EXERCISE REQUIREMENTS: Go through the listing below and say how many lines contain "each"; write nothing but the number.

GIVEN INFORMATION:
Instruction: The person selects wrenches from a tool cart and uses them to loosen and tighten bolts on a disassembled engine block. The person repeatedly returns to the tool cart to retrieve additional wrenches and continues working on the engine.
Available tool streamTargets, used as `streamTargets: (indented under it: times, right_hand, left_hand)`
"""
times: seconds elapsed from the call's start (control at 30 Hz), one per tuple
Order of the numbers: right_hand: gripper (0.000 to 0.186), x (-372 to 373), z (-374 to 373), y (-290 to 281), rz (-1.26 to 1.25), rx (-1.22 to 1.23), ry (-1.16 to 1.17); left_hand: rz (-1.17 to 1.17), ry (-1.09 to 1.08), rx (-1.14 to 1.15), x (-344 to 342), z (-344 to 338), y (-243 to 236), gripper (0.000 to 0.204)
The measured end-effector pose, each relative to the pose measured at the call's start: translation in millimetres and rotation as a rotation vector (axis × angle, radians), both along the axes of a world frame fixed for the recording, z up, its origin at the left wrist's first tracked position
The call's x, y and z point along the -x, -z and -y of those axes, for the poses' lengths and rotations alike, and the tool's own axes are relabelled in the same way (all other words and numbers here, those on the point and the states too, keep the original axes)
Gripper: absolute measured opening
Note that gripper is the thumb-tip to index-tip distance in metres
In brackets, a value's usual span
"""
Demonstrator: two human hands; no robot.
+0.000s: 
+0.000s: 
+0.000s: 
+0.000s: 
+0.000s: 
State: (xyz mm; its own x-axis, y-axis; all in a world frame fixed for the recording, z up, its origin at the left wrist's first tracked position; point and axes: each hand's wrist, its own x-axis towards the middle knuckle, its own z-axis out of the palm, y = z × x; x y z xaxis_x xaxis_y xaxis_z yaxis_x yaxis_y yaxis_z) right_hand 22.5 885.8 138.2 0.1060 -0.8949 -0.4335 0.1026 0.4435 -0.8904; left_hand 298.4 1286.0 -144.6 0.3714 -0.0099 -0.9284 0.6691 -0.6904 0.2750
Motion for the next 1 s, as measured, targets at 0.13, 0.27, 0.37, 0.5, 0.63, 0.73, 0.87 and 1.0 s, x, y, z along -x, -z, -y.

WRITTEN RESPONSE: 2